WHAT THIS TASK INVOLVES: Only the lines from the top of the data through the line containing "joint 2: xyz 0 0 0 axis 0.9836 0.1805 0" should be duplicated, exactly as they appear.

DATA PROVIDED:
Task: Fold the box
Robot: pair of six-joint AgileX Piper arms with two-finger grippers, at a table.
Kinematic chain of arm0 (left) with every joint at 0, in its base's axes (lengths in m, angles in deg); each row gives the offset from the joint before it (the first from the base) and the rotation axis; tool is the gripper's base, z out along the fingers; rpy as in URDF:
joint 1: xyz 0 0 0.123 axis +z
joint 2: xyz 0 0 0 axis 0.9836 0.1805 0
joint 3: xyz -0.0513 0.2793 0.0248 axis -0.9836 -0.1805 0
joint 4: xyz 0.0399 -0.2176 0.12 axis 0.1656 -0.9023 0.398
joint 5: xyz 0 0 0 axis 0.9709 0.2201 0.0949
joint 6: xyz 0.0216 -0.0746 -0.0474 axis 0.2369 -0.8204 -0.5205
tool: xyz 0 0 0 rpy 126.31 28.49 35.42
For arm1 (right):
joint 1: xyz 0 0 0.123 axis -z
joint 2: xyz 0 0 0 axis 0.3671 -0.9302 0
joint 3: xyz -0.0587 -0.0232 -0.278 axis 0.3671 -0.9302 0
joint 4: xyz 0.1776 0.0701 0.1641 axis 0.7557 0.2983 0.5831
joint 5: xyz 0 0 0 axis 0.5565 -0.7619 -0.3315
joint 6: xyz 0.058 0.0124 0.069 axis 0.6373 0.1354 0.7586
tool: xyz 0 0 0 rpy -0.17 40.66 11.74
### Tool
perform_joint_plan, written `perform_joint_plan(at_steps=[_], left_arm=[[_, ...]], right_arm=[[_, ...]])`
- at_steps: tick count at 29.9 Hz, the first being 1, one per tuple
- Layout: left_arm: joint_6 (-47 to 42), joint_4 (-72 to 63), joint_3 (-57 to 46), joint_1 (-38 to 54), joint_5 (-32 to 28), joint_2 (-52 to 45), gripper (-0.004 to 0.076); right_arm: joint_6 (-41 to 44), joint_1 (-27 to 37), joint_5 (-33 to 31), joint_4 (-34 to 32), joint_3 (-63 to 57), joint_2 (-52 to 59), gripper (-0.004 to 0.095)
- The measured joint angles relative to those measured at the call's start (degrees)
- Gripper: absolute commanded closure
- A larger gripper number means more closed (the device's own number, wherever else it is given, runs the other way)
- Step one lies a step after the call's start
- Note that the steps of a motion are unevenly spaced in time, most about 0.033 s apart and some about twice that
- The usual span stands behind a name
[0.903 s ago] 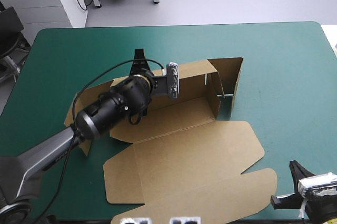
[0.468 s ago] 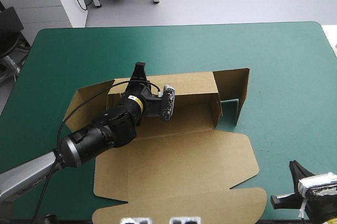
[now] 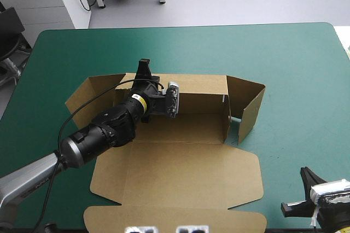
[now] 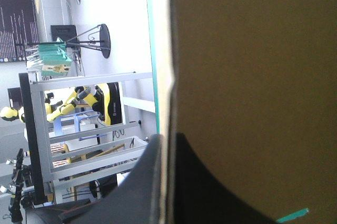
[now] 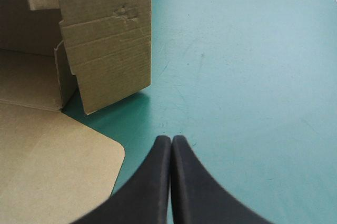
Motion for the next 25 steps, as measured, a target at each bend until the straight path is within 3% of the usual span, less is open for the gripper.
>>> perform_joint_plan(at_steps=[9, 16, 25], left_arm=[[-0.30, -0.50, 0.00, 0.36, -0.11, 0.00, 0.0732], [-0.30, -1.28, 0.00, 0.36, -0.18, 0.00, 0.0732], [-0.25, -1.53, 0.00, 0.36, -0.25, 0.00, 0.0732]], right_arm=[[0.50, 0.00, 0.90, 0.33, 3.35, -10.49, 0.0922], [-0.86, 0.00, 2.19, 1.87, 17.70, -26.46, 0.0922], [-3.33, 0.00, -2.82, 3.33, 37.81, -51.13, 0.0922]])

EXERCISE ANSWER:
Task: Fold the box
Robot: pair of six-joint AgileX Piper arms with two-finger grippers, at a table.
Kinematic chain of arm0 (left) with every joint at 0, in its base's axes (lengths in m, angles in deg); each row gives the offset from the joint before it (the first from the base) and the rotation axis; tool is the gripper's base, z out along the fingers; rpy as in URDF:
joint 1: xyz 0 0 0.123 axis +z
joint 2: xyz 0 0 0 axis 0.9836 0.1805 0

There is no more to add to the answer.